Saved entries
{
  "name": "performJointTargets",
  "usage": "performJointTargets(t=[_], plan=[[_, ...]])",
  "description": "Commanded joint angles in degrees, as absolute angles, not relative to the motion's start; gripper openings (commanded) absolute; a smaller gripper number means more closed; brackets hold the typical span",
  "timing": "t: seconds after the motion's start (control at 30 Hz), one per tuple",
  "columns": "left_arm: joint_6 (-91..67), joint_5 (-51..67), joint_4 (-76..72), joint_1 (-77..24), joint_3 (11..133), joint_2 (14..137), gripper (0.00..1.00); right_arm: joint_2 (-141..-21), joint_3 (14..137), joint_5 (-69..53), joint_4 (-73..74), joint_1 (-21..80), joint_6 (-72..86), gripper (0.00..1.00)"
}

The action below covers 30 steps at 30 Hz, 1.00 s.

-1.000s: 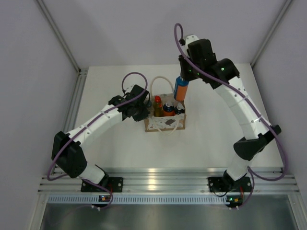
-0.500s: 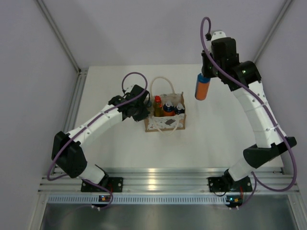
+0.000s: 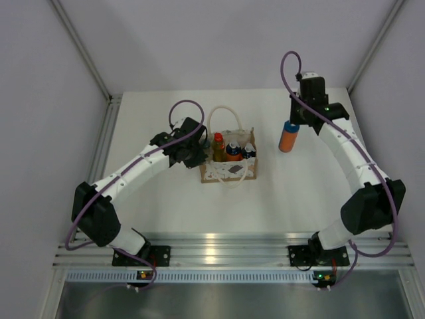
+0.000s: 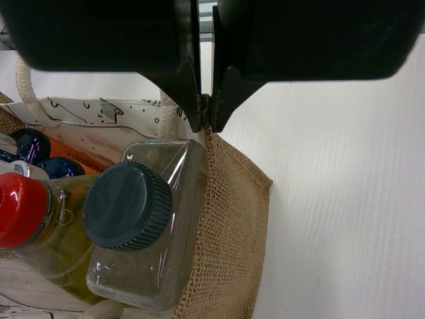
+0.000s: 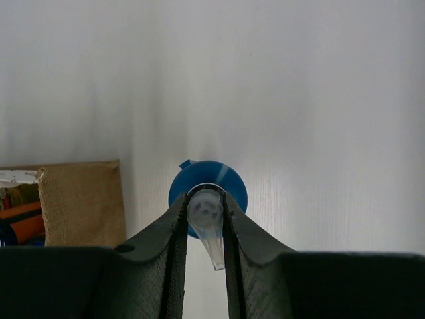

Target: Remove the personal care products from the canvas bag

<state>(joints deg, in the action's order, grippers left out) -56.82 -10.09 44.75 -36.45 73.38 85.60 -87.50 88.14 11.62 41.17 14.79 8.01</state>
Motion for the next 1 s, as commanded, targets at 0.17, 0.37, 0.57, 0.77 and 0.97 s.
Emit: performJointTargets(t=[0.17,0.37,0.57,0.77,0.97], plan=[[-54.9,-10.9,45.6,-36.5,72.9,85.5,0.00,-92.0,89.3,4.9,26.9,11.2,8.2,0.00],[-54.9,-10.3,45.6,-36.5,72.4,85.1,0.00,-96.3,89.2,4.3,26.9,10.8,7.4,0.00],[-55.0,-10.4,45.6,-36.6,72.3,84.6,0.00,-97.3,87.0,4.7,27.0,10.7,7.9,0.40],[-54.8,-10.0,45.6,-36.6,72.2,84.6,0.00,-94.6,87.4,3.3,27.5,10.9,8.3,0.60],[-54.8,-9.9,45.6,-36.5,72.4,85.3,0.00,-89.4,90.5,1.3,32.3,16.2,6.2,0.58]])
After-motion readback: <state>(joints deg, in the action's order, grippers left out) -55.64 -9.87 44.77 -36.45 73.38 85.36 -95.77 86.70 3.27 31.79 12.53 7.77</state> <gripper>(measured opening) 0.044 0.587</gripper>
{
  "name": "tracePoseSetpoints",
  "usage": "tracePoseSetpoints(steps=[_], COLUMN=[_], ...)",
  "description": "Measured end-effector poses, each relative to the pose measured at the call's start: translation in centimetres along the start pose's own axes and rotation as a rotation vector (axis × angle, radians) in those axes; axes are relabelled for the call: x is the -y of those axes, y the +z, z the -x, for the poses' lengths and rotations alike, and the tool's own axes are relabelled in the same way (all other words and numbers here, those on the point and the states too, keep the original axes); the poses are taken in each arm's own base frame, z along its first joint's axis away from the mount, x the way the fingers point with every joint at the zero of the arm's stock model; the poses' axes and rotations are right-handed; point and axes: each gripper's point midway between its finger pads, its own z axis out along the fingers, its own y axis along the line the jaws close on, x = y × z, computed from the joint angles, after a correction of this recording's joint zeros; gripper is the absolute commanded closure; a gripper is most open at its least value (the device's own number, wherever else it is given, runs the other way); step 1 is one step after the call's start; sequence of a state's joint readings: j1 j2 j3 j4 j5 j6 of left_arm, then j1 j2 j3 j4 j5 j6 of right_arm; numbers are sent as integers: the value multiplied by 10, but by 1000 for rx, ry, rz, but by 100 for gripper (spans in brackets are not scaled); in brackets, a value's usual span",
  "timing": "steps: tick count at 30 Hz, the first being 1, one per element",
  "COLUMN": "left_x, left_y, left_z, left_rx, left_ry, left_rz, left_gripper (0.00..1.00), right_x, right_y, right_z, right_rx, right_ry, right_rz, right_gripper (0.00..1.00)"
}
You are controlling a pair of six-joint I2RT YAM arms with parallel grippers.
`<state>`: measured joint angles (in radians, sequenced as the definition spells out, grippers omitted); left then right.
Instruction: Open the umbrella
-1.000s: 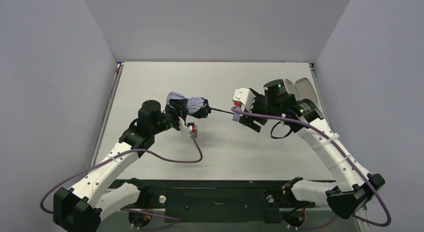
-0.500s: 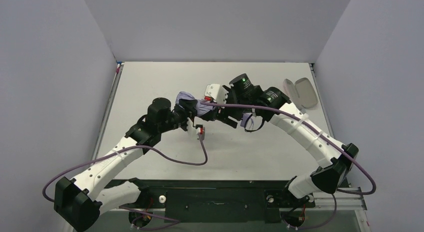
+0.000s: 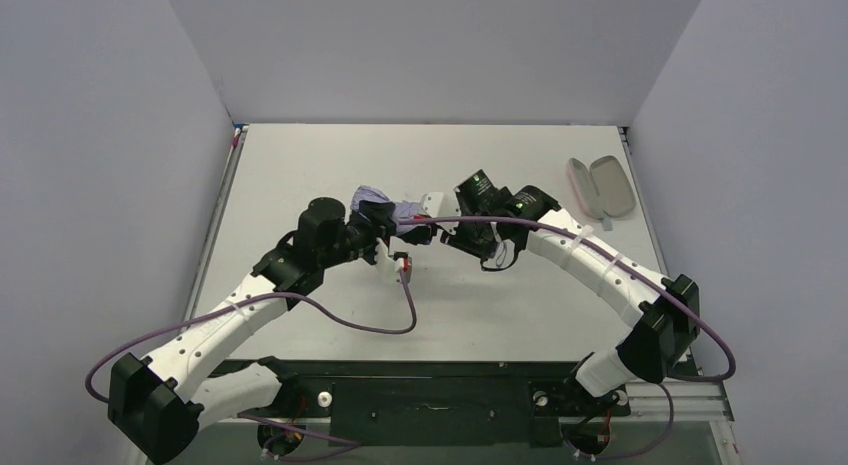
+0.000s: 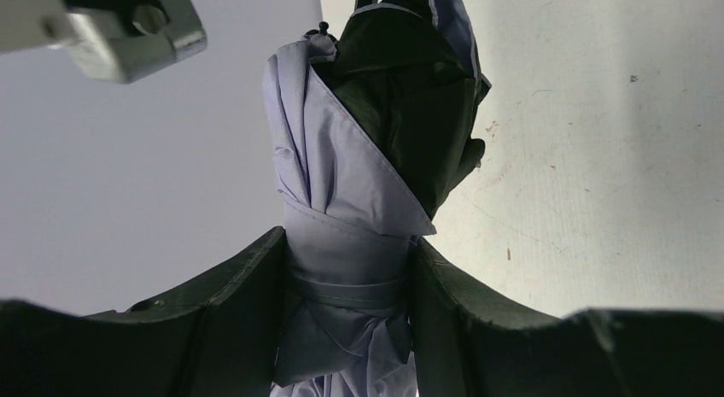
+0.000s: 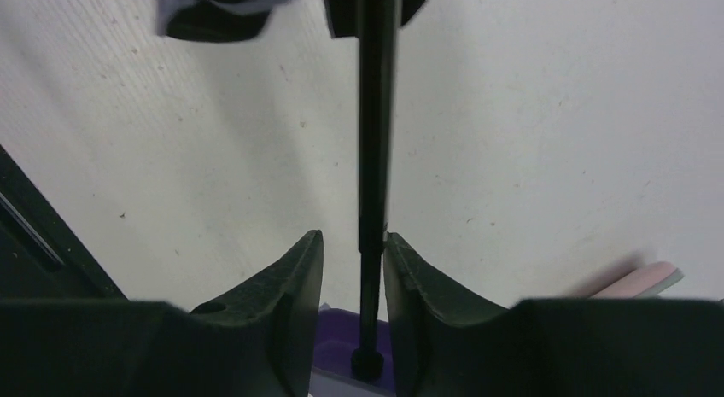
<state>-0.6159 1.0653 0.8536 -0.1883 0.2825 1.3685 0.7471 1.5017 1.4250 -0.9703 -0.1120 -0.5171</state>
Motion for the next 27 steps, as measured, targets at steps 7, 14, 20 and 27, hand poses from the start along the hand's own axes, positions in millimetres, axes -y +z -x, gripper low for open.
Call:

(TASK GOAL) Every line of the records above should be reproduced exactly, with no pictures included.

(RESPONSE TO THE EXERCISE)
{
  "name": "performJointTargets",
  "usage": "performJointTargets(t=[_], plan=[[_, ...]])",
  "description": "Commanded joint angles in degrees, as absolute angles, not relative to the motion's start; gripper openings (commanded) absolute; a smaller gripper number means more closed; brackets hold the typical span",
  "timing": "t: seconds after the motion's start (control at 30 Hz), one per tuple",
  "columns": "left_arm: joint_6 (-91..67), joint_5 (-51..67), joint_4 (-76..72), joint_1 (-77..24), joint_3 (11..133), joint_2 (14..137), gripper (0.00..1.00); right_arm: joint_2 (-141..-21), joint_3 (14..137), joint_5 (-69..53), joint_4 (-73..74), joint_1 (-21..80), joint_6 (-72..86), gripper (0.00..1.00)"
}

The action below covers 30 steps at 30 Hz, 1.00 s.

-1.000s: 
-0.500s: 
+0.000s: 
+0.000s: 
+0.000s: 

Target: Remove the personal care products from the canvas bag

<state>(joints deg, in the action's order, grippers left out) -56.82 -10.09 44.75 -36.45 73.38 85.60 -87.50 88.14 11.62 41.17 14.79 8.01</state>
Motion for the next 1 s, as commanded, targets at 0.17, 0.37, 0.57, 0.77 and 0.97 s.
Emit: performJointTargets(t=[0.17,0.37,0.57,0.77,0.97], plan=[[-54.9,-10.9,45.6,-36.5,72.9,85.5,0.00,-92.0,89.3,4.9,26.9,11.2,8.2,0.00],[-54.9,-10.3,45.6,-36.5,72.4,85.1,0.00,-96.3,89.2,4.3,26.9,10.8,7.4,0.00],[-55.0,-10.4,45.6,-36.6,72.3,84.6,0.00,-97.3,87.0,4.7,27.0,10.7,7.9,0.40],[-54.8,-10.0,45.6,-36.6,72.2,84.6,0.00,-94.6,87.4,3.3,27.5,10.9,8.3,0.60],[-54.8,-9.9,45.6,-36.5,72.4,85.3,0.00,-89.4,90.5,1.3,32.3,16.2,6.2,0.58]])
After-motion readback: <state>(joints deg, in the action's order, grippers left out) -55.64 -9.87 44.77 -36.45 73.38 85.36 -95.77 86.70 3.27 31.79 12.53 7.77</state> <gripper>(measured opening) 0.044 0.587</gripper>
{
  "name": "tracePoseSetpoints",
  "usage": "tracePoseSetpoints(steps=[_], COLUMN=[_], ...)",
  "description": "Measured end-effector poses, each relative to the pose measured at the call's start: translation in centimetres along the start pose's own axes and rotation as a rotation vector (axis × angle, radians) in those axes; axes are relabelled for the call: x is the -y of those axes, y the +z, z the -x, for the poses' lengths and rotations alike, and the tool's own axes are relabelled in the same way (all other words and numbers here, those on the point and the states too, keep the original axes); the poses are taken in each arm's own base frame, z along its first joint's axis away from the mount, x the way the fingers point with every joint at the zero of the arm's stock model; the poses' axes and rotations are right-handed; point and axes: each gripper's point midway between its finger pads, its own z axis out along the fingers, its own y axis along the line the jaws close on, x = y × z, computed from the joint angles, after a correction of this recording's joint zeros; gripper is the absolute commanded closure; a gripper is most open at its least value (the device's own number, wherever else it is given, runs the other way); step 1 is one step after the call's start; sequence of a state's joint readings: j1 j2 j3 j4 j5 j6 of left_arm, then j1 j2 j3 j4 j5 j6 of right_arm; numbers are sent as integers: the value multiplied by 10, but by 1000 for rx, ry, rz, but by 100 for gripper (spans in brackets are not scaled); in brackets, a value's usual span",
  "timing": "steps: tick count at 30 Hz, the first being 1, one per element",
  "COLUMN": "left_x, left_y, left_z, left_rx, left_ry, left_rz, left_gripper (0.00..1.00), right_x, right_y, right_z, right_rx, right_ry, right_rz, right_gripper (0.00..1.00)"
}
You are controlling a pair of six-joint I2RT YAM arms with parallel grippers.
`<state>`: measured joint angles (in radians, sequenced as the definition spells out, grippers omitted); left then right.
Instruction: Open the umbrella
-1.000s: 
-0.500s: 
+0.000s: 
+0.000s: 
+0.000s: 
<state>-0.6159 1.0653 0.8536 -0.1883 0.2825 1.3685 0.7471 1.5017 1.4250 -0.9703 -0.1120 -0.5171</state>
Motion for the next 27 steps, as measured, targets at steps 7, 14, 20 and 27, hand poses from the start along the hand's own axes, positions in millimetres, axes -y +z -x, gripper low for open.
Call:

The output shown is complete.